TUTORIAL

Why Your Pour-Over Tastes Bitter (And How the Bloom Phase Fixes It)

If your hand-poured coffee tastes ashy or harsh, the fix probably isn't your beans — it's the 30 seconds you're skipping at the start.

Hot water blooming over fresh coffee grounds in a V60 dripper

You buy good beans, you weigh your dose, you grind on a decent burr — and the cup still tastes like burnt cardboard. Before
you blame the roast, look at the first thirty seconds of your pour. The bloom phase is the single most under-rated control in
pour-over coffee, and most beginners either skip it, rush it, or drown it.

This guide is short on theory and long on what to actually do.

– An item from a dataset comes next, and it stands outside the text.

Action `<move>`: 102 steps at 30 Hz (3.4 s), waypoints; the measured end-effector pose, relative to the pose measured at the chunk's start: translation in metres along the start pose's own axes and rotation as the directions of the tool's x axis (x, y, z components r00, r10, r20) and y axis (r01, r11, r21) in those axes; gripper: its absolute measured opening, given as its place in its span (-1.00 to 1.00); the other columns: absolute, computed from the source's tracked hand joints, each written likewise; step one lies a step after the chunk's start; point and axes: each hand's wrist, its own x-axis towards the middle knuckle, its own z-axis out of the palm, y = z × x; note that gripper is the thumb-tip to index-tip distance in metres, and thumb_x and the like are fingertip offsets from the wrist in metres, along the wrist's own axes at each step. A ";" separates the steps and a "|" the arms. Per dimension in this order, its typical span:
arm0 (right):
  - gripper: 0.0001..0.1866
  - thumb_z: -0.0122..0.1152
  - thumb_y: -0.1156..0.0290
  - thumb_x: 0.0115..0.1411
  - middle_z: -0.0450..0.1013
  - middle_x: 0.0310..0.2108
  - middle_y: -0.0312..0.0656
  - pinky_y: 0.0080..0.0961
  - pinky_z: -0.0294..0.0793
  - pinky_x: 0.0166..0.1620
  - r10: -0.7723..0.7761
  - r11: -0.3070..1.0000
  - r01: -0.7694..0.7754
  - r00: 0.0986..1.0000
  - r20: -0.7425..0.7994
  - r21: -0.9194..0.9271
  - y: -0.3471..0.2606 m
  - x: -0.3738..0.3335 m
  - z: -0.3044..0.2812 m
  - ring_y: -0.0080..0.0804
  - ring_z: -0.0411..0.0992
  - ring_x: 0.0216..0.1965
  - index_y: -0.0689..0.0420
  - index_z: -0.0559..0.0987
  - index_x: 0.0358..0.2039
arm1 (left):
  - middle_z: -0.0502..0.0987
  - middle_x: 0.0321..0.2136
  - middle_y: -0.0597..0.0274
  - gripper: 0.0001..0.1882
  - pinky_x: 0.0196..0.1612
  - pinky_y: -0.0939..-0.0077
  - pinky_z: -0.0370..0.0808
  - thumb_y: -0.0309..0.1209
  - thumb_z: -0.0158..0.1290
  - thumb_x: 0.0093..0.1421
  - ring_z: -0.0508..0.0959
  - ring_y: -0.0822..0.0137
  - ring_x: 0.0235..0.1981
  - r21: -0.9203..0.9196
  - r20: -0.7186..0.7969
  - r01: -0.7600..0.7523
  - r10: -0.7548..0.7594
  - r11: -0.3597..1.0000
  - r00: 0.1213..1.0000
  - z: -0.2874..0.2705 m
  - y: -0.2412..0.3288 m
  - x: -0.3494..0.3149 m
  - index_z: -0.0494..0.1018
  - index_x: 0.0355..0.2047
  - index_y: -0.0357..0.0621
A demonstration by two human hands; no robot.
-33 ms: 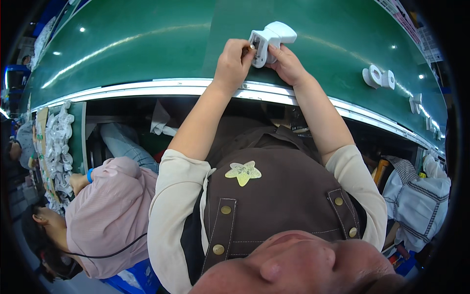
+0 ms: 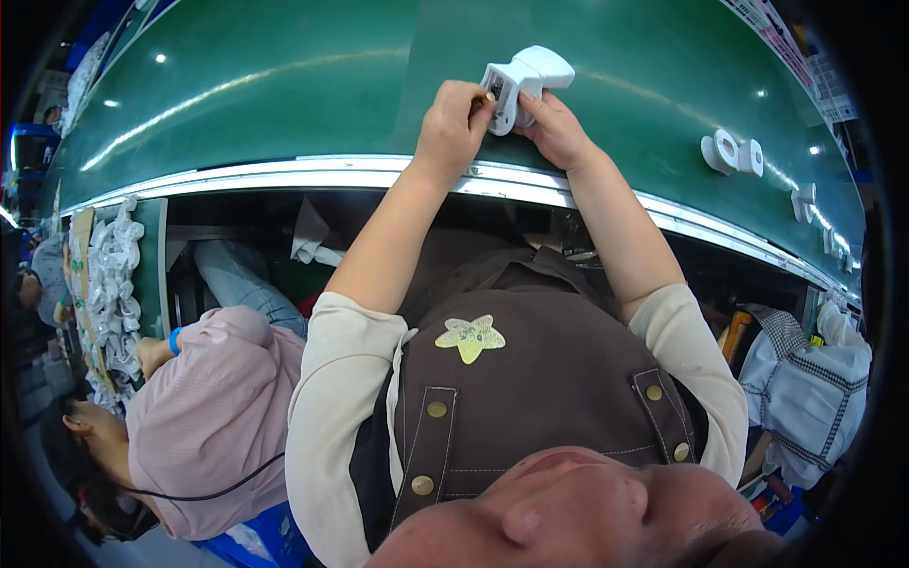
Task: Assembling small electronic components into plastic housings on a factory production line.
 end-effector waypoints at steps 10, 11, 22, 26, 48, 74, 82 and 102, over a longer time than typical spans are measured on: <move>-0.34 0.06 -0.01 0.34 0.29 0.16 -0.22 -0.24 0.31 0.22 0.029 0.999 -0.029 1.000 -0.001 0.043 -0.003 0.002 0.003 -0.36 0.31 0.17 0.12 0.20 0.29 | 0.51 -0.34 0.12 -0.80 -0.38 0.43 0.52 -0.64 0.17 0.07 0.55 0.20 -0.40 0.034 0.015 -0.140 0.139 0.990 0.990 -0.003 -0.006 0.004 0.53 -0.26 -0.21; -0.34 0.06 -0.01 0.34 0.29 0.16 -0.22 -0.24 0.31 0.22 0.030 0.999 -0.030 1.000 -0.002 0.045 -0.003 0.002 0.003 -0.36 0.31 0.17 0.12 0.20 0.29 | 0.51 -0.35 0.12 -0.78 -0.37 0.44 0.52 -0.66 0.16 0.06 0.55 0.21 -0.40 0.013 0.023 -0.149 0.149 0.989 0.989 -0.003 -0.005 0.005 0.54 -0.24 -0.21; -0.35 -0.01 -0.06 0.35 0.35 0.13 -0.20 -0.26 0.40 0.17 0.089 0.985 -0.115 0.979 0.185 0.129 0.002 0.005 -0.008 -0.36 0.39 0.11 0.13 0.25 0.26 | 0.43 -0.44 0.17 -0.74 -0.43 0.48 0.44 -0.66 0.18 0.01 0.47 0.26 -0.47 -0.036 0.074 -0.110 0.112 0.993 0.991 -0.009 -0.004 0.007 0.52 -0.25 -0.18; -0.34 0.00 -0.07 0.35 0.35 0.13 -0.21 -0.27 0.40 0.17 0.103 0.992 -0.111 0.985 0.141 0.052 0.000 0.001 0.003 -0.37 0.39 0.11 0.12 0.24 0.27 | 0.38 -0.45 0.22 -0.74 -0.44 0.54 0.38 -0.61 0.22 0.02 0.42 0.34 -0.49 -0.091 0.063 -0.008 0.014 0.996 0.998 -0.009 -0.009 0.004 0.42 -0.29 -0.17; -0.41 0.00 -0.04 0.36 0.41 0.08 -0.20 -0.28 0.43 0.12 0.036 0.993 -0.045 0.996 0.078 0.111 0.004 0.011 -0.004 -0.38 0.42 0.08 0.14 0.33 0.21 | 0.50 -0.28 0.14 -0.69 -0.19 0.40 0.43 -0.58 0.18 0.09 0.46 0.23 -0.26 0.062 -0.031 -0.149 0.151 0.987 0.988 -0.017 -0.023 0.012 0.47 -0.13 -0.18; -0.49 -0.09 -0.01 0.39 0.45 0.02 -0.20 -0.19 0.55 0.01 0.047 0.988 -0.062 0.993 0.113 0.141 0.010 0.015 -0.010 -0.30 0.48 0.00 0.09 0.38 0.16 | 0.51 -0.17 0.22 -0.58 -0.13 0.29 0.42 -0.62 0.27 -0.11 0.44 0.14 -0.13 0.008 0.002 -0.087 0.087 0.996 0.996 -0.001 0.001 0.011 0.62 -0.18 -0.05; -0.48 0.07 0.00 0.33 0.45 0.02 -0.26 -0.30 0.43 0.10 0.021 0.971 -0.037 0.997 0.073 0.237 0.021 0.023 -0.014 -0.42 0.42 0.04 0.07 0.41 0.15 | 0.39 0.09 0.03 -0.46 0.14 0.04 0.27 -0.25 0.26 0.00 0.34 -0.10 0.12 0.351 0.153 -0.288 0.249 0.891 0.956 -0.010 0.008 0.004 0.52 0.03 -0.03; -0.17 0.33 -0.07 0.09 0.36 -0.10 0.15 -0.55 0.51 -0.44 -0.359 0.885 0.244 0.900 0.246 0.397 -0.052 -0.022 0.036 -0.20 0.42 -0.32 0.08 0.29 0.26 | 0.53 -0.24 0.14 -0.78 0.01 0.22 0.38 -0.29 0.22 0.01 0.47 0.11 -0.06 0.523 0.243 -0.154 0.026 0.838 0.970 -0.066 -0.033 -0.033 0.56 -0.39 -0.16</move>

What the bloom actually is

Fresh coffee is full of trapped CO₂ — a byproduct of roasting that keeps escaping for two to three weeks after the bag is
opened. When hot water first contacts those grounds, the CO₂ rushes out as a visible foam dome. While that gas is venting, the
water cannot fully wet the grounds. Anything you pour during that window slides over the surface, channels around the dry
pockets, and pulls only the most soluble (read: bitter) compounds.

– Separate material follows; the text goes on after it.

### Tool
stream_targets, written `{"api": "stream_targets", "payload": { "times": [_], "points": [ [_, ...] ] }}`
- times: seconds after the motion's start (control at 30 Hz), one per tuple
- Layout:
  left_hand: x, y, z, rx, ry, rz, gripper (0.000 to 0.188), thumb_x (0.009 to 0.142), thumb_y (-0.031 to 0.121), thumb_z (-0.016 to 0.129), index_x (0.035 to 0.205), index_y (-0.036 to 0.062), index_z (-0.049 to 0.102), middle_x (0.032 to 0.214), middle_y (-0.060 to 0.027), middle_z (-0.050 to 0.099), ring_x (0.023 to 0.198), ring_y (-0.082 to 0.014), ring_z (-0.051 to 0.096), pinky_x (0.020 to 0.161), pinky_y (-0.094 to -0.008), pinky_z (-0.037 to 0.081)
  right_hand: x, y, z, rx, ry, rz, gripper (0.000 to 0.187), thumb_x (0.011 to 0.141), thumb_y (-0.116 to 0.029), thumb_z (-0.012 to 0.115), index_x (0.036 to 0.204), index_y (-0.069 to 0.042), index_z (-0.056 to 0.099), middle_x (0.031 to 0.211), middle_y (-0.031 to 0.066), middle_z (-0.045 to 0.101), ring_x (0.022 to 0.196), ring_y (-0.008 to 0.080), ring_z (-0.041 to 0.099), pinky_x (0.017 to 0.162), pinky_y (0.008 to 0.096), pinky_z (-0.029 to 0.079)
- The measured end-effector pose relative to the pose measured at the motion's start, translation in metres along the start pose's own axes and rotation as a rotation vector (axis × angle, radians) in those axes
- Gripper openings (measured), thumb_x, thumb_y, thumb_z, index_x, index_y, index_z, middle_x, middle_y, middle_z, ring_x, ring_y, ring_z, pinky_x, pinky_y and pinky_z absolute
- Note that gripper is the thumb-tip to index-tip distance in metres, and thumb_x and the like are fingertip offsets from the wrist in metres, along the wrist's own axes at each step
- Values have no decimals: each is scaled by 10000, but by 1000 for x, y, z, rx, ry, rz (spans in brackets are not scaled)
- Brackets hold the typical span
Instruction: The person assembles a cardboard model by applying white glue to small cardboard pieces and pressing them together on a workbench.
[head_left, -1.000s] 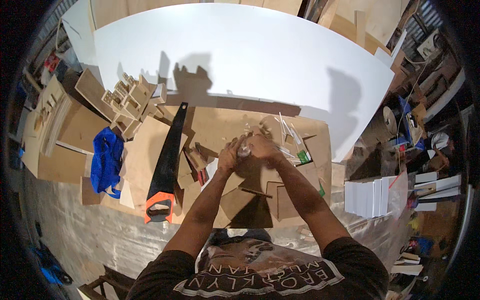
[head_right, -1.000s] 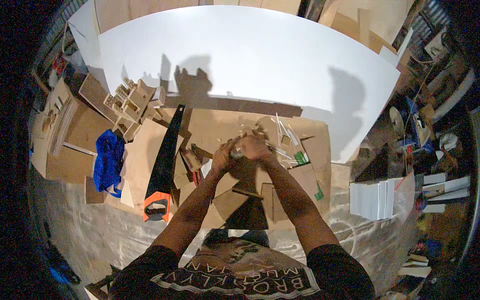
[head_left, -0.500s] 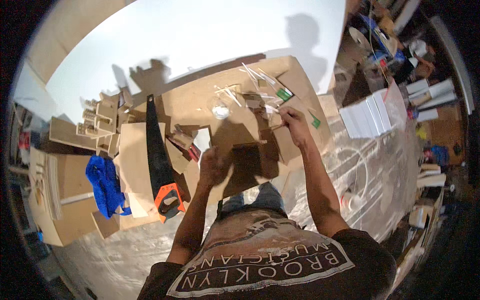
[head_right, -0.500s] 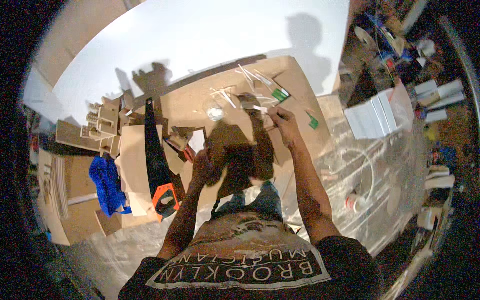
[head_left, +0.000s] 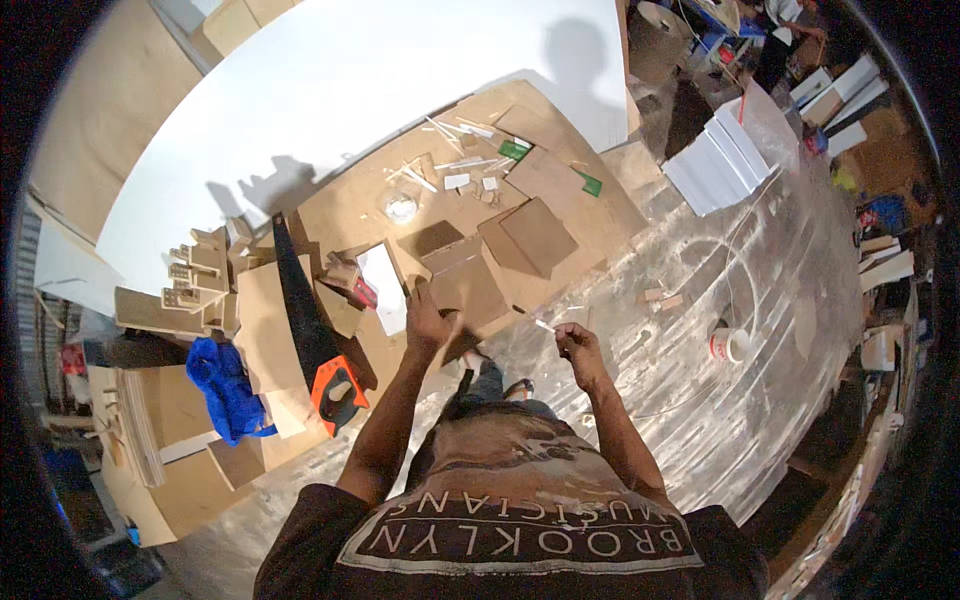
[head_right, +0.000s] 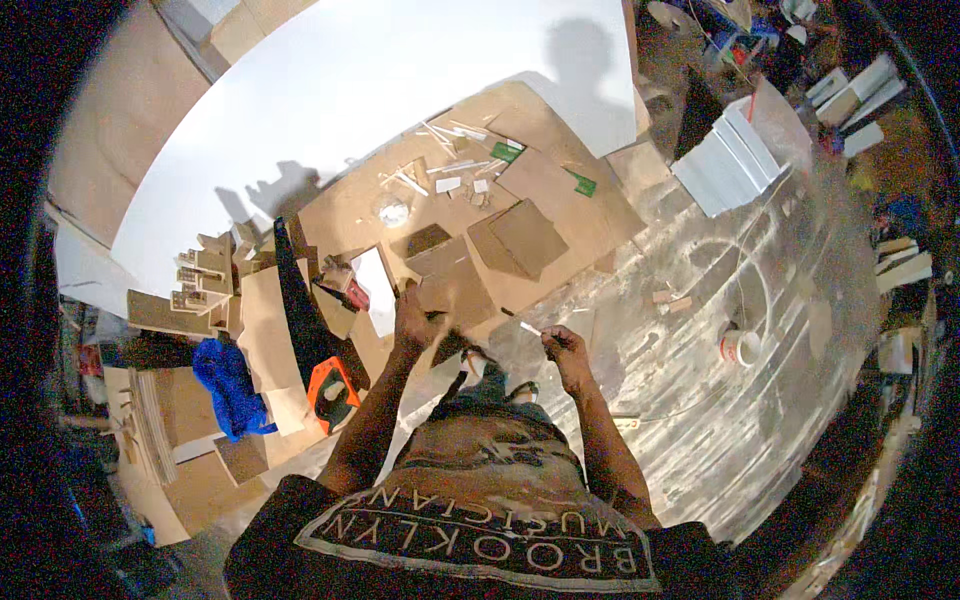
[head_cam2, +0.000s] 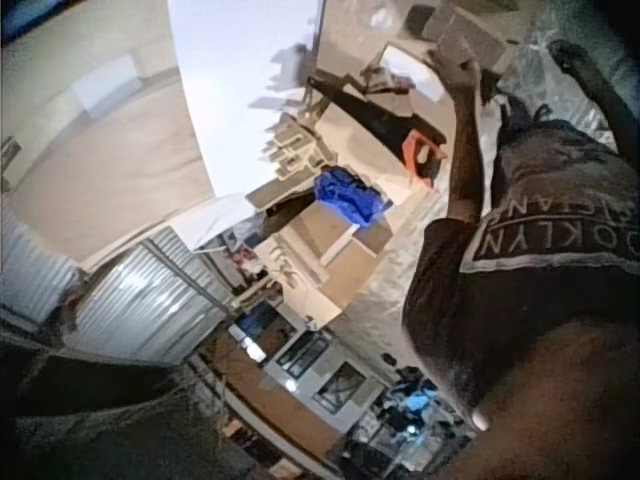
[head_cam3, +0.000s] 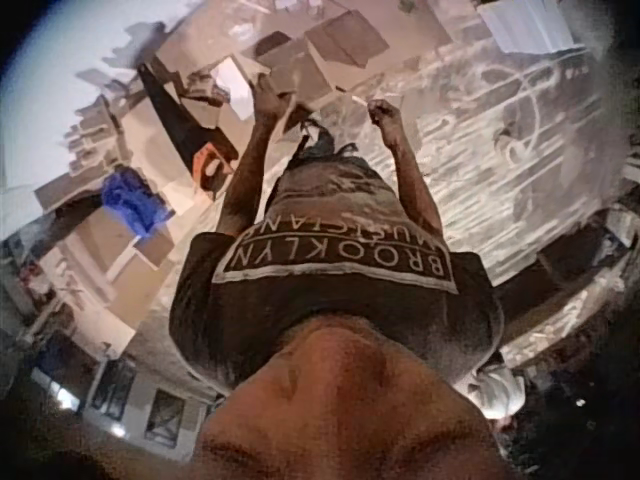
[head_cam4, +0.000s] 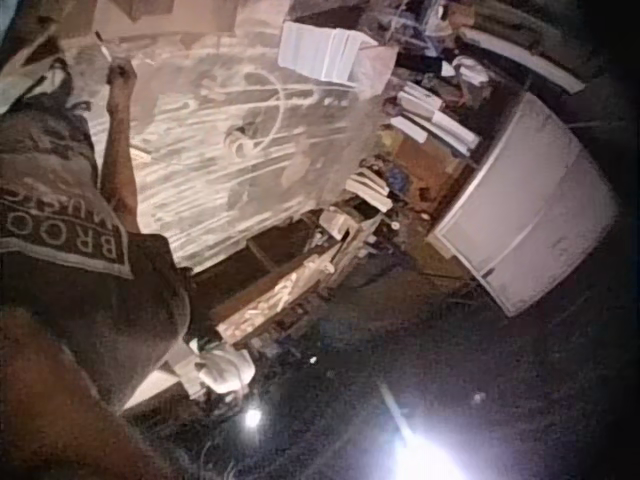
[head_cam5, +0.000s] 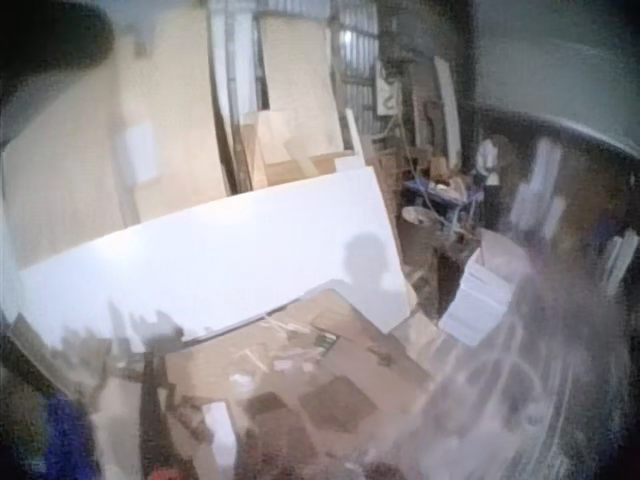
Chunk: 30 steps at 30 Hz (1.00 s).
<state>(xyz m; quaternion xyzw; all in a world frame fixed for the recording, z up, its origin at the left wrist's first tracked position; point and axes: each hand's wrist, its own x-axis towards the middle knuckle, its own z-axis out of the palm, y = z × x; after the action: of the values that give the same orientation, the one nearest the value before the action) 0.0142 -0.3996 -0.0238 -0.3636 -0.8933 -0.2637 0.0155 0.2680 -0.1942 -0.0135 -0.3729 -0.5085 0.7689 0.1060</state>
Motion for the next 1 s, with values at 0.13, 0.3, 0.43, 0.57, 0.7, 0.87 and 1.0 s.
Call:
{"api": "stream_targets", "payload": {
  "times": [0.13, 0.3, 0.43, 0.57, 0.7, 0.87, 1.0],
  "points": [
    [6, 7, -5, -112, -103, -135, 739, 683, 141, 852, 1240, -112, 437, 1063, -305, 616, 1021, -483, 605, 891, -492, 494, -16, 17, -13, -18, 18, -28, 100, 927, -173, 675, 923, -75, 655, 723, -42, 526, 647, 78, 454, 595, 235, 378],
    [2, 2, 3, -119, -96, -167, 703, 692, 166, 848, 1210, -105, 458, 1027, -279, 646, 1034, -429, 636, 845, -462, 517, -18, 43, -5, 65, 34, 59, 95, 914, -176, 673, 964, -95, 669, 788, -29, 592, 713, 95, 529, 650, 256, 442],
    [19, 20, -5, -296, -132, -236, 629, 658, 213, 844, 1138, -60, 544, 877, -200, 685, 843, -349, 686, 744, -418, 542, -26, 49, 1, 140, 69, 129, 43, 931, -152, 661, 951, -114, 663, 828, -40, 616, 762, 91, 558, 716, 271, 453],
    [23, -36, 3, -284, -208, -282, 598, 632, 229, 845, 1095, -39, 578, 848, -174, 690, 772, -314, 685, 701, -400, 540, -18, 43, 48, 246, 112, 68, 105, 959, -198, 639, 1008, -107, 655, 953, -19, 625, 862, 129, 591, 759, 298, 476],
    [20, -54, 16, -153, -285, -170, 598, 632, 194, 841, 1113, -42, 576, 838, -160, 690, 766, -299, 676, 689, -392, 531, 22, 36, 67, 114, 187, -136, 160, 998, -269, 592, 1042, -116, 611, 956, -17, 602, 882, 137, 582, 749, 313, 487],
    [16, -52, 59, -407, -192, -188, 580, 666, 67, 826, 1167, -19, 547, 794, -118, 637, 780, -255, 660, 688, -372, 541, 72, 53, 49, -296, 290, -364, 217, 1024, -334, 539, 1043, -118, 526, 851, -7, 564, 787, 109, 546, 634, 280, 482],
    [2, -102, 73, -722, -142, -300, 585, 695, 15, 823, 1194, -8, 519, 812, -76, 595, 793, -217, 646, 667, -353, 558, 64, 44, 88, -291, 261, -401, 212, 1028, -325, 529, 1050, -114, 535, 836, 3, 569, 741, 103, 543, 595, 263, 471]
  ]
}}
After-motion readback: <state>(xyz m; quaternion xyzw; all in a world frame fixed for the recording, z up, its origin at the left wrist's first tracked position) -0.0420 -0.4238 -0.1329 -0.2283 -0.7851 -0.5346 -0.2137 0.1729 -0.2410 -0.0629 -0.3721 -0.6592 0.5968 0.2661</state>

The bloom is the pause that lets the gas escape so the rest of your pour can extract evenly.

Why skipping it tastes bitter

Without a bloom, three things go wrong at once:

1. Channeling. Water finds the path of least resistance through dry, gas-pocketed grounds and rips through the same channels
for the rest of the brew. The grounds along those channels over-extract; the rest under-extract. You taste the over-extracted
ones — they're loud.
2. Uneven saturation. Some grounds get five seconds of contact, others get fifty. The fast ones contribute sour and grassy
notes; the slow ones contribute the harsh, ashy bitterness you're trying to avoid.
3. Trapped acidity, lost sweetness. The compounds responsible for sweetness and body extract slowly and need full saturation
early. Skip the bloom and you back-load extraction, which means more bitter, less sweet.

Close-up of coffee dome rising during the bloom phase
Close-up of coffee dome rising during the bloom phase

How long should the bloom be?

The honest answer is: it depends on the beans, but 30 seconds is a safe default and a good number to start measuring against.
If your beans are very fresh (under a week off-roast), push to 40–45 seconds — the dome will still be rising at 30. If they're
three or four weeks old, 25 seconds is enough; there's not much CO₂ left to vent.

Watch the dome, not the clock. The bloom is "done" when the surface stops actively rising and starts to flatten or crack. That
is the cue to start your main pour. A timer is a guide, not a referee.

The bloom recipe (works for any dripper)

Coffee : water for the bloom should be 1 : 2 by weight. So for an 18 g dose:

1. Tare your scale with the dripper, filter, and grounds on it.
2. Pour 36 g of water in a slow spiral from the centre outward, just enough to saturate every ground. Don't drown them — you
want a wet bed, not a swamp.
3. Give the dripper a single firm tap on the counter to settle the bed and burst surface bubbles.
4. Wait. The dome rises, peaks, and starts to settle. That's your signal.
5. Begin the main pour at the 30-second mark (or whenever the dome flattens — whichever comes first).

If you want one less thing to think about while you're doing the rest of the brew, https://bloom-timer.com/ does this with one
tap.

Three signs you're nailing the bloom

- Dome shape, not a puddle. You'll see a smooth, rounded mound of foam, not a shiny flat surface. A puddle means too much
water, too fast.
- Even colour across the bed. Spots of lighter brown mean dry pockets. Re-pour next time with smaller, slower spirals.
- Audible hiss for a few seconds. That's CO₂ doing exactly what it's supposed to do.

What this won't fix

If your grind is way off, your water is bad, or your beans are stale, the bloom can only do so much. A good bloom is a
multiplier on a decent setup — not a rescue mission. But of all the variables in pour-over, it's the cheapest one to dial in:
zero new gear, thirty seconds of patience, immediately better coffee.

Try it on your next brew. Skip everything else you were about to change.